- PepsiCo expects 6% organic revenue growth and 11% EPS growth in fiscal 2021.
- Conagra expects the impact of increased inflation in the first half of fiscal 2022.
- PepsiCo stock is up around 3% year to date, while Conagra Brands stock is down 4%.
PepsiCo, Inc. (NASDAQ: PEP) stock rose when markets opened on Tuesday after the company lifted its fiscal 2021 outlook, while Conagra Brands, Inc. (NYSE: CAG) stock fell as it slashed its fiscal 2022 forecast.
PepsiCo improved its forecast after reporting strong results for its second quarter ended June 13. Packaged food company Conagra cut its guidance for fiscal 2022 following the increase in inflation.
As of 10.13 am ET, PepsiCo shares were trading at US$153.42, up 2.62 percent, while Conagra shares dropped 4.62 percent to US$34.27.
PepsiCo improves fiscal 2021 forecast after strong Q2 results
The snacks and beverage maker now anticipates 6 percent organic revenue growth and 11 percent core constant currency EPS growth for the fiscal year 2021. Previously, the company was expecting the revenue growth to be in the mid-single digits and EPS to grow at high-single digits.
PepsiCo’s second-quarter net income came in at US$2.34 billion or US$1.70 per share, compared with US$1.65 billion, or US$1.18 per share, in the year-ago quarter.
The New York-based company, which owns snacks and beverage brands including Gatorade, Tropicana, Aquafina, 7 Up, Lay's, Doritos, Quaker Foods and Starbucks, reported a 20.5 percent year-over-year topline growth to US$19.22 billion.
PepsiCo’s beverage businesses in the US and Canada recorded 21 percent organic revenue growth during the quarter on a 15 percent increase in volume. Frito-Lay North America business, which includes Doritos and Cheetos, reported organic revenue growth of 6 percent.
However, the Quaker Foods North America business saw its organic revenue fall 21 percent as volume plunged 21 percent.
Meanwhile, the company extended its annual cost-cutting target of at least US$1 billion through the end of 2026.
PepsiCo currently has a market capitalization of US$212.29 billion and its stock returned over 3 percent this year.
Conagra cuts fiscal 2022 guidance on inflation woes
The Chicago-based branded food company now projects its organic net sales for fiscal 2022 to be flat when compared to the fiscal 2021 figure while adjusted EPS is forecasted to be US$2.50.
Earlier, the company had said it anticipates organic net sales to grow up to 2 percent and expected adjusted EPS between US$2.63 and US$2.73.

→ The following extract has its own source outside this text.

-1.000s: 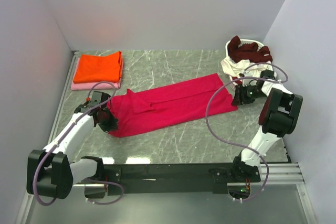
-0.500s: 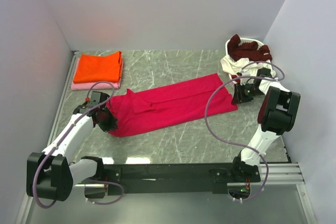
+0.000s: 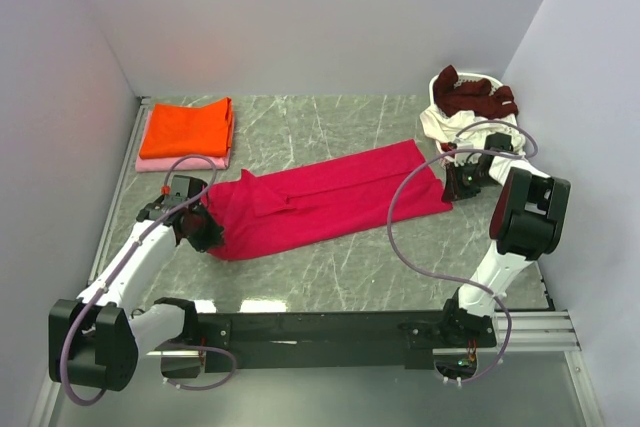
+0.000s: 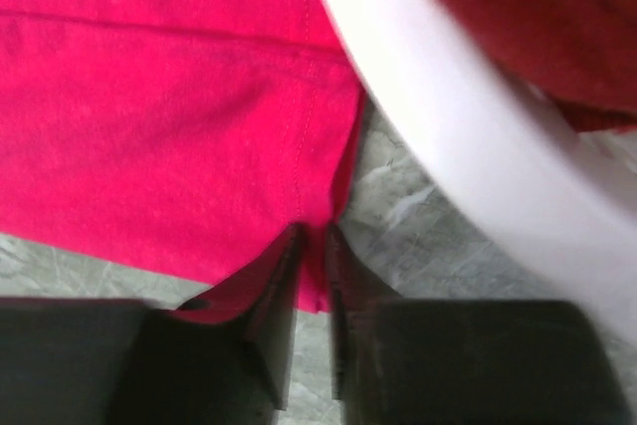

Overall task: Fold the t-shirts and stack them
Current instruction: Fold the tshirt

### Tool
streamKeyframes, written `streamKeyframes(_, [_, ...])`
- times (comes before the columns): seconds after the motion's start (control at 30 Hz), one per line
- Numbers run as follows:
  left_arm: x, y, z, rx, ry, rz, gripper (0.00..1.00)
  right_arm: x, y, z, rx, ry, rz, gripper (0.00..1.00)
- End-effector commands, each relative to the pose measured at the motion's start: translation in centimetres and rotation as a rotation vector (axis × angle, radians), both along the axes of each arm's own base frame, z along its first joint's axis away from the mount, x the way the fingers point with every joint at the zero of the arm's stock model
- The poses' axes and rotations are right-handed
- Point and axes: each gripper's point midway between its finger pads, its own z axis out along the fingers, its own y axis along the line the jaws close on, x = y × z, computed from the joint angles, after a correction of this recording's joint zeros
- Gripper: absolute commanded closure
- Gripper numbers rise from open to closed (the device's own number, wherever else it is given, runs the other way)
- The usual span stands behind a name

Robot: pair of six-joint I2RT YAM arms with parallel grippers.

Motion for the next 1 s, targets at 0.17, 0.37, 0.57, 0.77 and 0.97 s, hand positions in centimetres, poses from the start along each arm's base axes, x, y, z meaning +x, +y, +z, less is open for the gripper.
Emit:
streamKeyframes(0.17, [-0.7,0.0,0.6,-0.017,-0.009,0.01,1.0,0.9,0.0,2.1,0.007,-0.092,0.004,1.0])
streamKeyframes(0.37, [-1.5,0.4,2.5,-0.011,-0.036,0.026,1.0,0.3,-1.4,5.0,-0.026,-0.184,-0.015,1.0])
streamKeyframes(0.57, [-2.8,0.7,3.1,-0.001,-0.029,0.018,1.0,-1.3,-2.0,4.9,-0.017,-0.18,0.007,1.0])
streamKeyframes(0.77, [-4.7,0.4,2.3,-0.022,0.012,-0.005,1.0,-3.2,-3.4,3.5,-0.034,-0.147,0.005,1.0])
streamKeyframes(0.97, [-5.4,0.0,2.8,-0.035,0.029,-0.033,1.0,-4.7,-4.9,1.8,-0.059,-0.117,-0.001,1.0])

Conagra noted the increased inflation since the fiscal 2021 third quarter and expects the impact to be felt particularly in the first half of this fiscal year.
Meanwhile, the company reported a 5.1 percent year-over-year growth in its organic net sales to US$11.10 billion during the fiscal year 2021 ended May 30. Diluted EPS grew 54.7 percent to US$2.66 and adjusted EPS rose 15.8 percent to US$2.64.
In the fourth quarter of fiscal 2021, Conagra saw its organic net sales decline 10.1 percent to US$2.71 billion. Diluted EPS from continuing operations rose 56.1 percent to 64 cents, while adjusted EPS fell 28 percent to 54 cents.
In addition, the company’s board approved a 14 percent hike in its annualized dividend rate.
Conagra’s market capitalization is US$16.54 billion. Its stock is down 4 percent year to date.